# PROVIDED MATERIAL:

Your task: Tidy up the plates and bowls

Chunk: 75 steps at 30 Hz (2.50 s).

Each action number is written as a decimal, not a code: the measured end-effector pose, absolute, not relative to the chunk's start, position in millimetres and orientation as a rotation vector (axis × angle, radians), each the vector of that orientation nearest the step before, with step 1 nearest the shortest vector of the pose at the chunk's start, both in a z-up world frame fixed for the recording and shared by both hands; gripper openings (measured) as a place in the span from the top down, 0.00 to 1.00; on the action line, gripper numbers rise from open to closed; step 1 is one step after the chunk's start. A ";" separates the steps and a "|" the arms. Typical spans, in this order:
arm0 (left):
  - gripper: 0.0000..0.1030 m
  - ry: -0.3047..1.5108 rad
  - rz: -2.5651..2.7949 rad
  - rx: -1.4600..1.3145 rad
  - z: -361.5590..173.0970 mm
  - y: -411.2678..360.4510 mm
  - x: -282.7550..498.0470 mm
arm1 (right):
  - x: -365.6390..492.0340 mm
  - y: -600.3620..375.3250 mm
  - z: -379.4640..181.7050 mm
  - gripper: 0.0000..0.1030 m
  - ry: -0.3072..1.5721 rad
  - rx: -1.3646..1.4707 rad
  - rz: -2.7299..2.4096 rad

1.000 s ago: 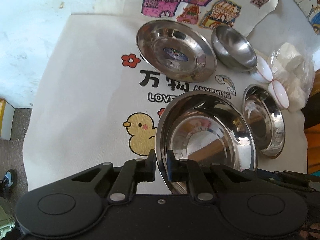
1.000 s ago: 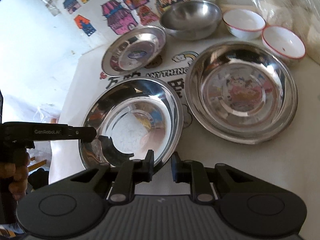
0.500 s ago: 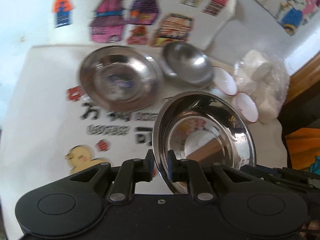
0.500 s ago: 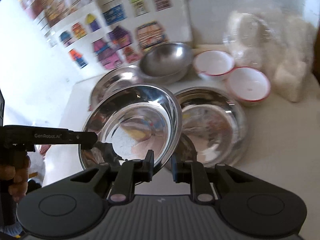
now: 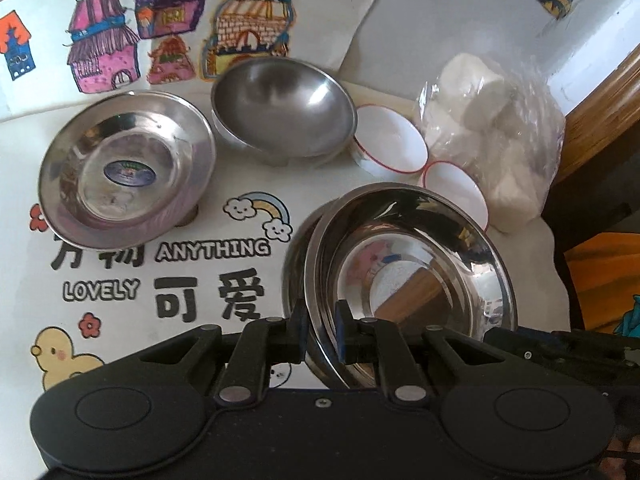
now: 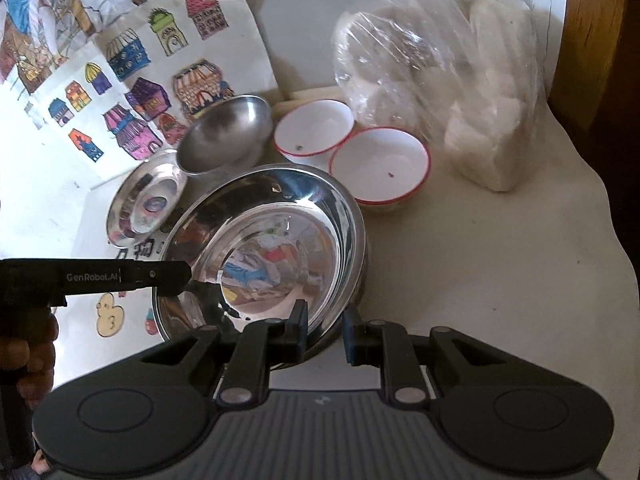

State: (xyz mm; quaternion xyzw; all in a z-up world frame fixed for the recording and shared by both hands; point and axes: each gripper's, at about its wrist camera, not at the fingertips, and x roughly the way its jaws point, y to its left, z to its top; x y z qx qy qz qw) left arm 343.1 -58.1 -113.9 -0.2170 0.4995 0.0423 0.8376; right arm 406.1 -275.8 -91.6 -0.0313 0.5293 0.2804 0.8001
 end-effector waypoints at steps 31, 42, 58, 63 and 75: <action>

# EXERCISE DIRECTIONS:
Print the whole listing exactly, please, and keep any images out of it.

# ANSWER TO THIS EXERCISE:
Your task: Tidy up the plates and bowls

Chunk: 75 steps at 30 Hz (2.50 s).

Each action number is written as a decimal, not a code: the measured end-effector pose, absolute, not relative to the chunk's start, position in millimetres and orientation as a rotation vector (axis × angle, radians), each the vector of that orientation nearest the step before, with step 1 nearest the shortest vector of the pose at the chunk's start, both in a z-up world frame fixed for the recording and shared by both hands; gripper openings (measured) as a place in the span from the top down, 0.00 to 1.00; on the action line, gripper numbers rise from open to closed; step 1 is one step after the chunk's start. A ";" separates the steps and a "|" the arms. Typical spans, in this order:
arm0 (left):
  - gripper: 0.0000..0.1030 m
  - ry: -0.3047..1.5108 rad
  - rz: -2.5651..2.7949 rad
  - rx: -1.4600..1.3145 rad
  - z: -361.5590..173.0970 mm
  - y: -411.2678..360.4510 mm
  - x: -282.7550..498.0470 mm
arm1 (right):
  - x: -365.6390..492.0340 mm
  - y: -600.3620..375.3250 mm
  - z: -379.4640..181.7050 mm
  - gripper: 0.0000..0.1030 m
  - ry: -0.3072..1.5721 rad
  - rx: -1.3646..1.4707 rad
  - rz: -2.7299..2.4096 rad

1.000 s ago: 
1.000 s ago: 
0.500 s ago: 
0.500 s ago: 
now: 
now: 

State: (xyz mm; quaternion xyzw; all in a z-up world frame fixed for the recording and shared by both hands; point and axes: each gripper's, at about its wrist camera, not at the fingertips, and x roughly the way its jaws point, y to its left, z to its top; x y z qx qy qz qw) left arm 343.1 -58.1 -113.9 -0.2170 0.4995 0.0423 0.8376; right arm 406.1 -275.8 -91.6 -0.0313 0.5293 0.2804 0.8001
 end-effector waypoints at steps 31, 42, 58, 63 and 75: <action>

Here the work on this exercise is complete.